Morse code, being just beeps, can cut through all sorts of interference that would drown out speech.

On long lonely night radio watches we could hear morse code, sometimes the reception was just a quite swoosh noise in the background, but our signallers could still read them.
 
Not exactly

Morse can be transmitted on VHF and voice can be transmitted on low frequencies.

All else being equal Morse (more correctly CW) will be more effective than voice because it is only necessary to detect that a carrier exists enabling the receiver bandwidth to be very narrow. Foe voice you have to demodulate information (voice) from a carrier and require a much wider bandwidth.

The narrower bandwidth also means that the receiver picks up much less noise, This means that CW can communicate at much lower levels of signal to noise ratio than voice.

The signal to noise ratio is the limiting factor in any communications system.
 
Ships used four frequency bands.

Medium frequencies used for Radio Telephony. Calling/distress frequency 2182 kcs. Using Single Sideband system [SSB]

Low frequencies for morse. Calling and distress frequency 500 kcs, then shift to a working channel. At these frequencies the"radio waves" follow the curvature of the earth so ranges in excess of line-of-sight were possible. This needs powerful transmitters and large aerials; you can see some of the aerials in a field near the M1 near Rugby.

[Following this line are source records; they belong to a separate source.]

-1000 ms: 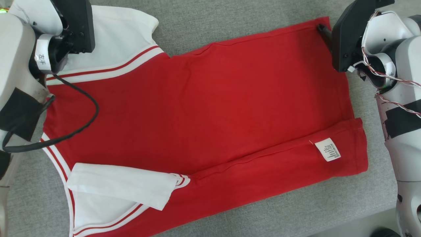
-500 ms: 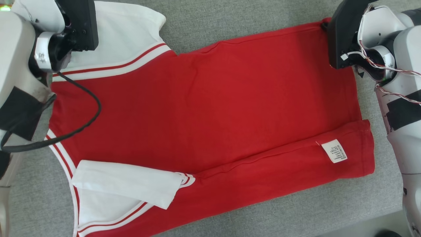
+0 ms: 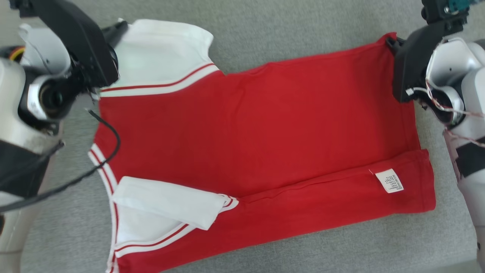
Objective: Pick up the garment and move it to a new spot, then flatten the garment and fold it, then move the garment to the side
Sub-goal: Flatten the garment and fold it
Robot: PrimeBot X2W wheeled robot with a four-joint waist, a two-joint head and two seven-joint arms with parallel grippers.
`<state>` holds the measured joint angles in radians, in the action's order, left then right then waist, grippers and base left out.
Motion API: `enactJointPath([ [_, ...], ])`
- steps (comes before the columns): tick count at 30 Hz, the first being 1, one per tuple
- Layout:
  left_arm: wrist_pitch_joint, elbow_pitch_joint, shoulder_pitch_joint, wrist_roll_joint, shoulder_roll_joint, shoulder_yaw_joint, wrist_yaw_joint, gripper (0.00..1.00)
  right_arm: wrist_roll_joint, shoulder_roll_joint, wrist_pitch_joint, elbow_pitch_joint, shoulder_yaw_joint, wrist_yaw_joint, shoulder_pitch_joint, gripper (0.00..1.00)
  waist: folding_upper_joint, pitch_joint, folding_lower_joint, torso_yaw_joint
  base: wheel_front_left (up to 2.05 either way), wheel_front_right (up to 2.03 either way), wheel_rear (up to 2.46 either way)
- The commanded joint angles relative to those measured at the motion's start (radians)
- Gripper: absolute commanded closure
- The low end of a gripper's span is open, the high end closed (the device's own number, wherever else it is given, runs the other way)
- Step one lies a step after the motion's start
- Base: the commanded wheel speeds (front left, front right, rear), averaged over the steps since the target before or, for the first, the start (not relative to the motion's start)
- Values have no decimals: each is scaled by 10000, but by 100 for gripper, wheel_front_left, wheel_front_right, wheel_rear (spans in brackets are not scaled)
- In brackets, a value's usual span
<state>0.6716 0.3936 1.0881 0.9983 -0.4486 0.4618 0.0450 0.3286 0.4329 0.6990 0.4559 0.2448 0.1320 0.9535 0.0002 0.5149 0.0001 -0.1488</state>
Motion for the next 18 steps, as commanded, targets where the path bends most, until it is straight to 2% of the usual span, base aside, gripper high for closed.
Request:
enactJointPath([
  [1,-115,-236,-389,308,36,-144,-116,100,11,116,-286,-79,-7,-21,-329,100,-2,-558,-1,421,0,0,0],
  [8,-490,-1437,-1758,913,-91,-459,-353,100,170,521,-1191,-380,166,-21,-1364,100,-2,-1411,-1,800,0,0,0],
  [18,-980,-3057,-3879,1534,-269,-841,-216,100,29,1053,-1974,-843,397,-21,-2694,100,-2,-2118,-1,1031,0,0,0],
])
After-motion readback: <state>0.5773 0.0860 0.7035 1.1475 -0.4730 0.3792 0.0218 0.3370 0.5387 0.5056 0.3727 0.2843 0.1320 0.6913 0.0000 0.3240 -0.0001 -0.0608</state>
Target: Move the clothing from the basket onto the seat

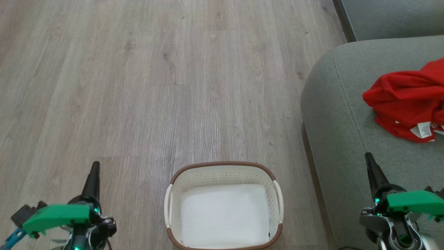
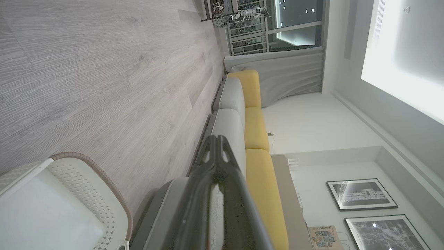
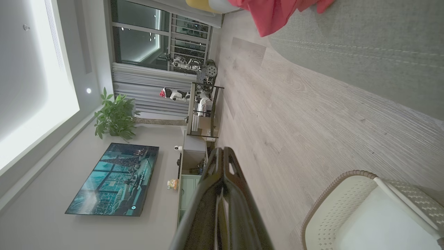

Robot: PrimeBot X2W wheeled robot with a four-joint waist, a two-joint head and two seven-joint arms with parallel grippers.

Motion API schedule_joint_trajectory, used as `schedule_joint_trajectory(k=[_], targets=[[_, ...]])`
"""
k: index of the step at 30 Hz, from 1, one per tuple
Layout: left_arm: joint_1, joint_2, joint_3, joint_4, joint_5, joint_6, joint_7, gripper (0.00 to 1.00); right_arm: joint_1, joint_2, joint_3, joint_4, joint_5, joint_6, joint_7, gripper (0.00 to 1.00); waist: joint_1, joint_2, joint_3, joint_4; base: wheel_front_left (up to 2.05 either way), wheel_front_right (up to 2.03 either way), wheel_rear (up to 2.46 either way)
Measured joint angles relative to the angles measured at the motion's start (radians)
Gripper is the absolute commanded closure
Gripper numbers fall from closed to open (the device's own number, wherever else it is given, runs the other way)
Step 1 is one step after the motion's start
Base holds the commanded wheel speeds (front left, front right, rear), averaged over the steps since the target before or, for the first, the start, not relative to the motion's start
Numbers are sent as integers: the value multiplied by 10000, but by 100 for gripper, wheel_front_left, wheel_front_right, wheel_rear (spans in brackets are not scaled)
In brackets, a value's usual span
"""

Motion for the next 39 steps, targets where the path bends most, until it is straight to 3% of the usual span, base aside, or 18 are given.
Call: schedule_joint_trajectory(k=[14,39], targets=[[-151,-31,171,0,-1565,-84,351,100,-186,58,-238,123,1344,0,349,100,0,0,-40,-46,0,0,0],[-195,-50,176,-6,-1670,-86,351,100,-221,75,-280,127,1394,0,435,100,0,0,-40,-46,0,0,0]])
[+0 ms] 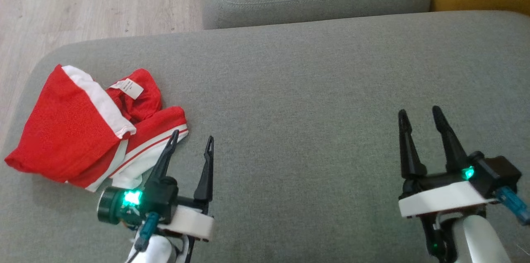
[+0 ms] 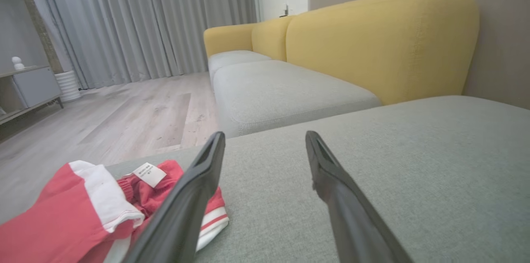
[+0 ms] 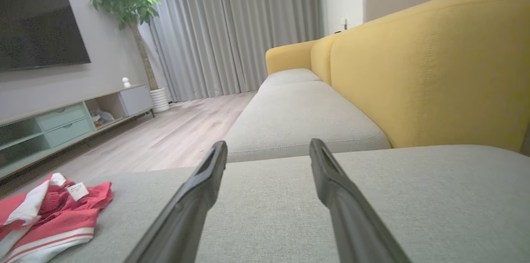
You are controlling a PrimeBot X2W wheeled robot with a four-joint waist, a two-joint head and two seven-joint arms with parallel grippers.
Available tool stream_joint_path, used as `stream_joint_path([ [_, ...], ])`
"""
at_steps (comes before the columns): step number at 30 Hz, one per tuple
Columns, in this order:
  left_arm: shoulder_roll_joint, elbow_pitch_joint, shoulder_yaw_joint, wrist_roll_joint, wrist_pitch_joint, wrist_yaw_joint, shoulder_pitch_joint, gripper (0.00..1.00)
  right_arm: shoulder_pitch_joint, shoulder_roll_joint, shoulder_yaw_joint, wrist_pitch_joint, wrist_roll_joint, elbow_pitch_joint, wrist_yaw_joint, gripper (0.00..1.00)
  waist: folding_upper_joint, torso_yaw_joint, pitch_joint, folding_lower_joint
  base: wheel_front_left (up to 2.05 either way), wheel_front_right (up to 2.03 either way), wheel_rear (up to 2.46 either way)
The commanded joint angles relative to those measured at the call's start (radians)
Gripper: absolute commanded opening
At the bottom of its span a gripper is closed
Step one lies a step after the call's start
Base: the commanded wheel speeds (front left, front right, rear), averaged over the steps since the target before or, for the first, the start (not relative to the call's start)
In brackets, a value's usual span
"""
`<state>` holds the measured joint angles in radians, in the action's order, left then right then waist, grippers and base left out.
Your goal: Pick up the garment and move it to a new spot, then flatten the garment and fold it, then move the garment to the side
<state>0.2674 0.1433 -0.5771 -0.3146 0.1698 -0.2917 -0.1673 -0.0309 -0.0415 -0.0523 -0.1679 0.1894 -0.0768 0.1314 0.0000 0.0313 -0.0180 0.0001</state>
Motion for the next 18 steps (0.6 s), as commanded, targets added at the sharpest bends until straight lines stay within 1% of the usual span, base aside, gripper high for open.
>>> stream_joint_path([
  [1, 0.025, -0.026, 0.013, 0.029, 0.015, -0.015, -0.059, 1.00, -0.029, -0.007, -0.027, -0.017, -0.030, 0.048, -0.001, 1.00, 0.0000, 0.002, -0.001, -0.0001, 0.00, 0.00, 0.00],
  [4, 0.017, -0.047, 0.018, 0.008, 0.024, -0.031, -0.056, 1.00, -0.027, -0.008, -0.031, -0.026, -0.049, 0.047, -0.001, 1.00, 0.0000, 0.003, -0.002, -0.0001, 0.00, 0.00, 0.00],
  [6, -0.001, -0.093, 0.038, -0.035, 0.030, -0.018, -0.044, 1.00, -0.025, -0.008, -0.032, -0.032, -0.048, 0.045, -0.001, 1.00, 0.0000, 0.003, -0.003, -0.0001, 0.00, 0.00, 0.00],
  [8, -0.017, -0.121, 0.076, -0.079, 0.036, 0.008, -0.023, 1.00, -0.022, -0.008, -0.036, -0.038, -0.045, 0.040, -0.001, 1.00, 0.0000, 0.003, -0.003, -0.0001, 0.00, 0.00, 0.00],
  [12, -0.048, -0.130, 0.159, -0.110, 0.048, 0.063, 0.019, 1.00, -0.017, -0.008, -0.041, -0.050, -0.031, 0.024, -0.001, 1.00, 0.0000, 0.004, -0.002, -0.0001, 0.00, 0.00, 0.00],
  [15, -0.073, -0.104, 0.208, -0.110, 0.056, 0.112, 0.047, 1.00, -0.014, -0.008, -0.040, -0.059, 0.003, 0.013, -0.001, 1.00, 0.0000, 0.006, -0.001, -0.0001, 0.00, 0.00, 0.00],
  [18, -0.088, -0.047, 0.228, -0.082, 0.065, 0.154, 0.065, 1.00, -0.004, -0.008, -0.043, -0.068, 0.070, -0.027, -0.001, 1.00, 0.0000, 0.008, 0.002, -0.0001, 0.00, 0.00, 0.00],
])
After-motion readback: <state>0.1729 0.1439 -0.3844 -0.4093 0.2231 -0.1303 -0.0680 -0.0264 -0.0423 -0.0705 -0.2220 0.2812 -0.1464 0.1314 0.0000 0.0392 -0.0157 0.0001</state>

High frequencies were used for morse. Several frequency bands were available and the best band for given conditions, and time of day, would be chosen by the Radio Officer so that the signal "skipped" or bounced between the earth and layers in the upper atmosphere. This enabled world-wide communication by low powered transmitters. This is what HAMs use.

Very High Frequency [VHF]. This is the short range, easy to use, sytem most of us have.

Morse code can be picked up in bad conditions when you could not make out speech because it is simply made up of short and long bleeps.
 
Sort of thread drift.

All this reminds me of the joys of using Consol (lots of dot and dashes) in endless North Atlantic bad weather and trying to find the English Channel from the depths of the Atlantic.